Игорь поднялся, сходил в прихожую, взял свою шинель, вытащил хлеб из проймы, положил на сундук, вернулся, накрыл полою Ирину, накрылся сам — шинель хоть и не шуба, а с нею всё теплее. Обнял Ирину. Она прижалась к нему — было в этом движении что-то очень доверчивое, невольно заставляющее защищать человека, вызывающее потребность обогреть его, обиходить, накормить, сделать всё, чтобы он себя хорошо чувствовал. Наверное, в этом — в служении другим, в защите — и сокрыта суть мужчины, охотника, солдата, защитника. Так было во все времена, так, наверное, будет и впредь.
— И никогда не услышишь. Цирковые актёры никогда не говорят друг про друга худых слов, никогда не ссорятся, живут одной семьёй, какие бы разные они ни были. Хотя в цирковой труппе народ всегда неоднозначный подбирается, но на вкус и цвет товарищей нет. И всё равно, какими бы разными они ни были, живут дружно. Ездить приходится часто, дорога во многом объединяет, жизнь по формуле: «сегодня здесь — завтра там», как у заправских кочевников, неустроенность быта… В общем, многое.
— Циркачи! — неосторожно брякнул Каретников и задел этим бряком Ирину, она зябко поежилась под шинелью, попыталась отстраниться от Каретникова, но у того рука будто бы онемела, он не отпустил Ирину, и она произнесла стеклянным, сделавшимся чужим шёпотом:
— Не люблю слова «циркачи»! Только тот, кто не знает, что такое цирк и кто такие цирковые артисты, употребляет это слово. Пренебрежительное, высокомерное, какое-то купеческое выражение.
— Извини, пожалуйста, — растерянно пробормотал Каретников. — Я не хотел тебя обидеть.
— Да не-ет, не меня ты обидел. И цирковых артистов тоже не обидел. И не в тебе, в конце концов, де-ело. В другом: слишком многие пренебрежительно относятся к цирку.
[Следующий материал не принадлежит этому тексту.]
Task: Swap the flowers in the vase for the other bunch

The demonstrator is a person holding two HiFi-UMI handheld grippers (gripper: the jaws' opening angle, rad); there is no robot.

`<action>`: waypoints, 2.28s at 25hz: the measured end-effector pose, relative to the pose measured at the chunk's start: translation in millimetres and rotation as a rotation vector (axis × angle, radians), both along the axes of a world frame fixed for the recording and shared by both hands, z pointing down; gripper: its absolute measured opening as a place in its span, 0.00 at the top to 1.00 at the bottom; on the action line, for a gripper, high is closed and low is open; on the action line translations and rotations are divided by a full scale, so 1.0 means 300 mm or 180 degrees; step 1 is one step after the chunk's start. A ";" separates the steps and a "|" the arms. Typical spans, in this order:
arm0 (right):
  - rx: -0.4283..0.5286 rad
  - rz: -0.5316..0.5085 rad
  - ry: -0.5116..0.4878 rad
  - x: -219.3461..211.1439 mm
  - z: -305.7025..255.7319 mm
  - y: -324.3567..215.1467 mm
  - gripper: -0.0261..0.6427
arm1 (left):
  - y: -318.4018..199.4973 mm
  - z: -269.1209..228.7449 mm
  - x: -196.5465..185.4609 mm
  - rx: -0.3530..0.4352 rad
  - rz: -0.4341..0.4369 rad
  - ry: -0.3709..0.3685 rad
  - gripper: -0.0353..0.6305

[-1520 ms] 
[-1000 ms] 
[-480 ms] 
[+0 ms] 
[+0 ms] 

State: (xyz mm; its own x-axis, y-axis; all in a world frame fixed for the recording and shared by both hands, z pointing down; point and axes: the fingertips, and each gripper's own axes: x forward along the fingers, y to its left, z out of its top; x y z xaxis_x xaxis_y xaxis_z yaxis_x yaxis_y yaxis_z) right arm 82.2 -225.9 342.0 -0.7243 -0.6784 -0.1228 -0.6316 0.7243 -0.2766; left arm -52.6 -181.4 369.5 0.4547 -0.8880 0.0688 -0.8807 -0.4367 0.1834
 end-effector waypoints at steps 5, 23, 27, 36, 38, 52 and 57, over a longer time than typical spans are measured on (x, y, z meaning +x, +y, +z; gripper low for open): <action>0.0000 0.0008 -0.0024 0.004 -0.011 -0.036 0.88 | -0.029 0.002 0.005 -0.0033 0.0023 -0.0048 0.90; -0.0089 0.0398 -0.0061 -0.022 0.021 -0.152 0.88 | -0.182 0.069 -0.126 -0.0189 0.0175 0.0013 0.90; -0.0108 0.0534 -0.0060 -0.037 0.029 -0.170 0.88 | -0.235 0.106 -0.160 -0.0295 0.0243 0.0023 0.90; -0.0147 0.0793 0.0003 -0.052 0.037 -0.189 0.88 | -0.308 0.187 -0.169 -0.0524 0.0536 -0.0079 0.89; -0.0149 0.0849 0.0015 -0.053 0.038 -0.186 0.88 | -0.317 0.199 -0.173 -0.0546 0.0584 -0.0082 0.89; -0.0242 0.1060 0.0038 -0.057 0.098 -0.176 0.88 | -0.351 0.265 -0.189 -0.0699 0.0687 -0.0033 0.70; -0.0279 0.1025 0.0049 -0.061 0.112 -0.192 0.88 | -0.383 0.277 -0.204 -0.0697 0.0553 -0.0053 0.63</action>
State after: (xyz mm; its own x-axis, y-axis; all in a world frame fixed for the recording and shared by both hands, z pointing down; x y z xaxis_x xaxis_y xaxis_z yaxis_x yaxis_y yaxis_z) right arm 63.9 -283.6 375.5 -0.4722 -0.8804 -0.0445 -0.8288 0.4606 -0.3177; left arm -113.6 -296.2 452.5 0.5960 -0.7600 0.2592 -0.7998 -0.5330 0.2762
А это труд. И какой тру-уд! Жил когда-то иллюзионист Буатье де Кольт — мрачный мускулистый человек неопределенного возраста. Ты слышал что-нибудь о Буатье де Кольте?
— Нет, — качнул головой Каретников.
— До поступления в институт я тоже о нём ничего не слышала. Ну, да не это важно. Важно другое — как он держал зрителей в напряжении, как изумлял их… Ах, как он их изумлял! Даже самых искушённых. Представь себе обычную длинную деревянную лестницу, ничем не примечательную, плохо окрашенную, — в общем, ничего интересного в этой лесенке, кроме длины. А длиною она была метров семь, не меньше. Приносили лестницу на манеж два служителя, ставили, крепили, чтобы она не свалилась, вежливо кланялись публике и удалялись…
Поразмыслив немного, Каретников понял, что отношение Ирины к тем, кто работает в цирке, неоднозначно, к одним — одно, к другим — другое, к третьим — третье. Видать, всё по арифметике расставлено: актер — это повелитель манежа, царь, а служитель, пьяненький, блудливый, ни на что, кроме подсобных черновых работ, не годный, не умеющий отличать фокусника от клоуна, жонглера от эквилибриста, — это, увы, чернорабочий, и, наверное, в этом сокрыта некая формула справедливости, формула, что идёт дальше цирка, позволяет отличать настоящего деятеля искусств от ненастоящего, подлинное от мнимого, золото от позолоты, живой цветок от бумажного. Пьяненький глуповатый служитель-чернорабочий — это бумажный цветок. Бумажный!